**EXERCISE OBJECTIVE:** In which lines of the data does the string "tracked" appear? Copy every one.

**INPUT DATA:**
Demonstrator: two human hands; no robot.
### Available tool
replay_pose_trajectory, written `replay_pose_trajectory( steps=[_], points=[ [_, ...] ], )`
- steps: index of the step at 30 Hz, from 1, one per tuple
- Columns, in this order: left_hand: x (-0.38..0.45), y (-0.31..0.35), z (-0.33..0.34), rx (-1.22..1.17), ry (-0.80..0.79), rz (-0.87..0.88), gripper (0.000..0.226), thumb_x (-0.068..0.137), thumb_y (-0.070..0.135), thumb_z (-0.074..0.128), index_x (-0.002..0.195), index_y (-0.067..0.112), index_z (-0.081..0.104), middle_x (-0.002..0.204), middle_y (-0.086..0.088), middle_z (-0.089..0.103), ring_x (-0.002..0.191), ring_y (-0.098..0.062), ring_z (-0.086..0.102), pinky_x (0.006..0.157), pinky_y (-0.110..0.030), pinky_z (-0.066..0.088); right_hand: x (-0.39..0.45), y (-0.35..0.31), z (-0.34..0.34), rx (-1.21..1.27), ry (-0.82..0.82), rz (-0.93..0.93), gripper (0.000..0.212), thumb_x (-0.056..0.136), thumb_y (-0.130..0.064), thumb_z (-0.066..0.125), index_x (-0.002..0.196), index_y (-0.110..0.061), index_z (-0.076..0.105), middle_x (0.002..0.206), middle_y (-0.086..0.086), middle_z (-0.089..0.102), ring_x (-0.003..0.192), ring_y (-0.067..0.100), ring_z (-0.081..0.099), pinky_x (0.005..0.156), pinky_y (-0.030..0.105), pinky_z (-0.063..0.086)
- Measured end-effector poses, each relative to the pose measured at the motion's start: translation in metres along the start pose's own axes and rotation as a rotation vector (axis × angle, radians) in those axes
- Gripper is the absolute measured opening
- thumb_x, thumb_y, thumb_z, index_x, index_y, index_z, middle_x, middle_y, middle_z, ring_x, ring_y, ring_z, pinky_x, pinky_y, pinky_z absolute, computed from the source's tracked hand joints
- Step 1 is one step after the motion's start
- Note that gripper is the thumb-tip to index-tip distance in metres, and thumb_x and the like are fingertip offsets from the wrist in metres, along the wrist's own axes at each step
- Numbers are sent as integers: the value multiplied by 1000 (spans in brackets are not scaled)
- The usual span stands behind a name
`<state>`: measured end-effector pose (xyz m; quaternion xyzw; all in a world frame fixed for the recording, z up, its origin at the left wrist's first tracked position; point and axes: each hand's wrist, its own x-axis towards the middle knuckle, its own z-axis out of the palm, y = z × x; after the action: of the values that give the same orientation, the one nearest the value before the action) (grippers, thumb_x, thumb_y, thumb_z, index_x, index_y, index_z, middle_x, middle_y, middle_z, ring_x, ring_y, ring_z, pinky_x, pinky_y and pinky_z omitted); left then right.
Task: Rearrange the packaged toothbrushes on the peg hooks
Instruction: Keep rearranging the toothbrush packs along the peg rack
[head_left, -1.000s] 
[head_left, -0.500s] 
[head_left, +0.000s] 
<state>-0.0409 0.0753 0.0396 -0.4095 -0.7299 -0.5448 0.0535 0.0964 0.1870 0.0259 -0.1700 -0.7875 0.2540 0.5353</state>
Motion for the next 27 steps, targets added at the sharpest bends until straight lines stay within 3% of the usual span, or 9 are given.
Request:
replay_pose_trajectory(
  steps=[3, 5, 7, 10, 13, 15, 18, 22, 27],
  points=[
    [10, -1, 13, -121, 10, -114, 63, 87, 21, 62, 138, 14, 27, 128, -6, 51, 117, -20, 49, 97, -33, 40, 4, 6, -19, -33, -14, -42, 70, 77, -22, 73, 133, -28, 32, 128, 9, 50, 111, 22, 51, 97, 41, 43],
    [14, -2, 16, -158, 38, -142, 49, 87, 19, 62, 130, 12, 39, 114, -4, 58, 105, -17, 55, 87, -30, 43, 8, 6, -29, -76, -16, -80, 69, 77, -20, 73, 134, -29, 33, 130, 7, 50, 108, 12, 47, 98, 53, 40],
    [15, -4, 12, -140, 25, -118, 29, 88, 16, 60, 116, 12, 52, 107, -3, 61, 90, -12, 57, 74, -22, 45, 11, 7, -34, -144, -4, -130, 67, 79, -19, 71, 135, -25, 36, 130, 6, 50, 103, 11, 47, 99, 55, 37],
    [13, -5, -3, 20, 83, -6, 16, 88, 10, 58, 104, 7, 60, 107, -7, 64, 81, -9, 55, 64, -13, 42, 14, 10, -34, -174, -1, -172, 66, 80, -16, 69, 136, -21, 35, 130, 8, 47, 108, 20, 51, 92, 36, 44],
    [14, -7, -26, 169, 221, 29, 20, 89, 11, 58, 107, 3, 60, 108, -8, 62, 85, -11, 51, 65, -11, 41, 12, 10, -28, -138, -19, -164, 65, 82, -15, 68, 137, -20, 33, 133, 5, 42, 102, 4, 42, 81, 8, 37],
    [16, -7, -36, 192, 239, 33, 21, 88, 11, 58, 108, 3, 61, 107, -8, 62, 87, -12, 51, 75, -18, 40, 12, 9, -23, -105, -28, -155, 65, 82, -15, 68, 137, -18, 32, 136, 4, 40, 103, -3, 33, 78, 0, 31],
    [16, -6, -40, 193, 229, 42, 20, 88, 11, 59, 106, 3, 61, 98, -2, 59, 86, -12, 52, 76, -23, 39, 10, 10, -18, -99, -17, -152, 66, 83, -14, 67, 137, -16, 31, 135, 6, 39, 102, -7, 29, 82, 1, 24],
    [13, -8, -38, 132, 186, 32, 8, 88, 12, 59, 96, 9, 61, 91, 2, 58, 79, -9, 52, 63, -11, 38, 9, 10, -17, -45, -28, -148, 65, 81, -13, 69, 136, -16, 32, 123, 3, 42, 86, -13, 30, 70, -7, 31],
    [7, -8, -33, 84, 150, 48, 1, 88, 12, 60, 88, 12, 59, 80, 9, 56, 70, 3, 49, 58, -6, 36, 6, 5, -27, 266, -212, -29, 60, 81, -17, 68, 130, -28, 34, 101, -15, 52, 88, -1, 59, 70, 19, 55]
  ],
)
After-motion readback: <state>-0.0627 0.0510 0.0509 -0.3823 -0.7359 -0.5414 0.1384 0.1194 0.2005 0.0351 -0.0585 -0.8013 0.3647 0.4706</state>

**ANSWER BELOW:**
- thumb_x, thumb_y, thumb_z, index_x, index_y, index_z, middle_x, middle_y, middle_z, ring_x, ring_y, ring_z, pinky_x, pinky_y, pinky_z absolute, computed from the source's tracked hand joints
`<state>`: measured end-effector pose (xyz m; quaternion xyzw; all in a world frame fixed for the recording, z up, its origin at the left wrist's first tracked position; point and axes: each hand's wrist, its own x-axis towards the middle knuckle, its own z-axis out of the palm, y = z × x; after the action: of the values that give the same orientation, the one nearest the value before the action) (grippers, thumb_x, thumb_y, thumb_z, index_x, index_y, index_z, middle_x, middle_y, middle_z, ring_x, ring_y, ring_z, pinky_x, pinky_y and pinky_z omitted); left then right.

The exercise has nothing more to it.